Title IX - Donna Noonan
Donna Noonan
Donna Noonan's impact on women's intercollegiate athletics began as a two-sport standout on Georgia's golf and basketball teams between 1975-78, which sparked a long and distinguished career at the NCAA. As a senior, Noonan placed 25th individually to lead Georgia to a 12th place team finish at the AIAW Golf Championships. In basketball, Noonan helped the Lady Bulldogs to their first winning season ever in 1975-76. After graduating, Noonan assisted with the coordination of two national championships at the UGA Golf Course – the 1981 AIAWs and the 1983 NCAAs. In 1987, Noonan joined the NCAA's championships division and during her 16 years on staff ascended to the role of vice president for the Division I Women's Basketball Championships from 1999-2003.
Title IX - Nicole Barber
Nicole Barber
Nicole Barber not only ranks among Georgia's all-time greats in softball, she remains a prominent name in NCAA and SEC record books. From 2001-04, Barber's speed on the basepaths gave her an NCAA-best 257 career stolen bases. In the SEC records, Barber is first in career stolen bases as well as hits with 379, and she ranks in the league's career top 10 in triples, runs scored and fielding percentage as an outfielder. Barber was a three-time NFCA All-American and four-time All-SEC honoree. She played and started in all 278 games of her career, going 204-74 as a Bulldog with 70 SEC wins. Barber led Georgia to its first NCAA Regional in 2002 and first SEC Championship in 2003 with a 23-6 league record.

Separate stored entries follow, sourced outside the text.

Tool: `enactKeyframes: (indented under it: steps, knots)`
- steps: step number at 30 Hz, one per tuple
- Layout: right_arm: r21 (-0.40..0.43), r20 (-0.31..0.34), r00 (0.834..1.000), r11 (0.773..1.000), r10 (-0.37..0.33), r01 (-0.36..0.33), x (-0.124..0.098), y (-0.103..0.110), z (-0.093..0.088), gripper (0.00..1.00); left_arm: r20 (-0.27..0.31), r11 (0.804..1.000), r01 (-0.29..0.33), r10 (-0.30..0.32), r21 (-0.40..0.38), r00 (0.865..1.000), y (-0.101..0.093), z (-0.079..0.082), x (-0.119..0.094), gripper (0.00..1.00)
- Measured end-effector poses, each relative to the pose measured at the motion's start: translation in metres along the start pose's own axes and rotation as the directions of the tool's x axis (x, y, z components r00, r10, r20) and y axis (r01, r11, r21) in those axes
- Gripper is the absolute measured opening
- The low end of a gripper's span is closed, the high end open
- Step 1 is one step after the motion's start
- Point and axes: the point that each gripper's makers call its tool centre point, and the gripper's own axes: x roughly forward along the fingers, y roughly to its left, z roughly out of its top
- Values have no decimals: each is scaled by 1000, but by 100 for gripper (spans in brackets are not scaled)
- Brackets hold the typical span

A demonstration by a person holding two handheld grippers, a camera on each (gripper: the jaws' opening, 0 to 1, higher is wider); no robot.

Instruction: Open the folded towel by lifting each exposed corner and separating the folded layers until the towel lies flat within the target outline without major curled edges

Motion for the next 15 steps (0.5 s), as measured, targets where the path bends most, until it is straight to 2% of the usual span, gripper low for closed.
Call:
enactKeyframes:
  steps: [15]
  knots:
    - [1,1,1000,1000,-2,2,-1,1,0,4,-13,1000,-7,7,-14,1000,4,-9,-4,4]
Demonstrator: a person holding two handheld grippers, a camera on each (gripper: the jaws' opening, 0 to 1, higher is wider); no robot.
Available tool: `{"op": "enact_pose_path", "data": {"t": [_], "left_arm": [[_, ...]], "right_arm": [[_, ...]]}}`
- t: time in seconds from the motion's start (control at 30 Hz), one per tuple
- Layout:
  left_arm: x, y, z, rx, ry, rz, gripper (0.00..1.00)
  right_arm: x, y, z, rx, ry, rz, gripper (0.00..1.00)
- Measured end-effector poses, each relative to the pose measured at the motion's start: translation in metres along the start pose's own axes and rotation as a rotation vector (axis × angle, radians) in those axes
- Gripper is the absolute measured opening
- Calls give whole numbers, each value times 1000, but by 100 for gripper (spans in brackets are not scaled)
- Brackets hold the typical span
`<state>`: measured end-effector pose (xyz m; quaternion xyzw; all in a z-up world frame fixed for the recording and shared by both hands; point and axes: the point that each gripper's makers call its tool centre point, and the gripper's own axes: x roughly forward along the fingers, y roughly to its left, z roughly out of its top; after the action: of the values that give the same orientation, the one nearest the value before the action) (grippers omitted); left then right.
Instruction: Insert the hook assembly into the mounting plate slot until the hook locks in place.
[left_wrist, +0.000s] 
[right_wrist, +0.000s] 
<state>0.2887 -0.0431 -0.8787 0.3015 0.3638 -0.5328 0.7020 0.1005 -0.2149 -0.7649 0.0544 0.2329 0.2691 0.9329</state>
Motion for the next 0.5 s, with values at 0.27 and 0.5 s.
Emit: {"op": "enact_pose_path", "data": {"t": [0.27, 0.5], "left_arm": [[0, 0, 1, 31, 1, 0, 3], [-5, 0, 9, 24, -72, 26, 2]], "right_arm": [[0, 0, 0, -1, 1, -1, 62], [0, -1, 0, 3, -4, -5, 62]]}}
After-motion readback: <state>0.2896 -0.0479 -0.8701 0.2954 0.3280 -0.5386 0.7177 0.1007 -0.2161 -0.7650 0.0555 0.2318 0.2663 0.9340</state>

Title IX - Allison Schmitt
Allison Schmitt
In college and on the international stage, Allison Schmitt produced one of the most prolific careers in swimming history. With the Bulldogs, Schmitt led her team to the 2013 NCAA Championship, along with winning 11 individual national titles in her career. A 21-time All-American, she received the 2013 Honda Award for the nation's best collegiate swimmer and was thrice named the university's top female student-athlete. Beyond Athens, she was a four-time Olympian, earning 10 overall medals, the most of any UGA product and fourth-most of any American swimmer. In 2012, Schmitt became Georgia's first individual Gold medalist by winning the 200-meter freestyle with an Olympic record-time of 1:53.61 and eventually won five medals in London.
Title IX - Sherill Baker
Sherill Baker
Sherill Baker was dubbed the "Queen of Thieves" en route to earning 2006 National Defensive Player of the Year honors. As a senior, she led the nation with 149 steals, breaking a 25-year-old SEC season record. In the process, Baker shattered the league's career record with 426 takeaways – 50 more than the old mark. She also owns Georgia's single-game steals record and three of the Lady Bulldogs' top-10 season tallies. Baker, who ranks No. 10 among UGA's career scoring leaders with 1,665 points, helped the Lady Bulldogs reach the 2004 "Elite Eight" and three "Sweet 16s." She was a first-round draft pick of the New York Liberty and played four seasons in the WNBA, as well as overseas in Israel, Italy and Greece.
Title IX - Tina Price
Tina Price
Tina Price was a two-sport star on Georgia's basketball and tennis teams during the infancy of women's intercollegiate athletics. Price scored a school-record 1,486 points between 1975-78, a mark which still remains among the Lady Bulldogs' top-20 career leaders nearly 50 years later. The Dublin, Ga., native's averages of 24.1 points in 1977-78 and 22.1 points in 1976-77 are the second- and fourth-best single-season efforts in program history, respectively, and her career average of 18.3 points is second only to four-time All-American Janet Harris. On the tennis court, Price anchored teams that combined to post a 47-12 record over three seasons between 1975-77, including the program's only undefeated season ever in 1975 when Georgia finished 14-0.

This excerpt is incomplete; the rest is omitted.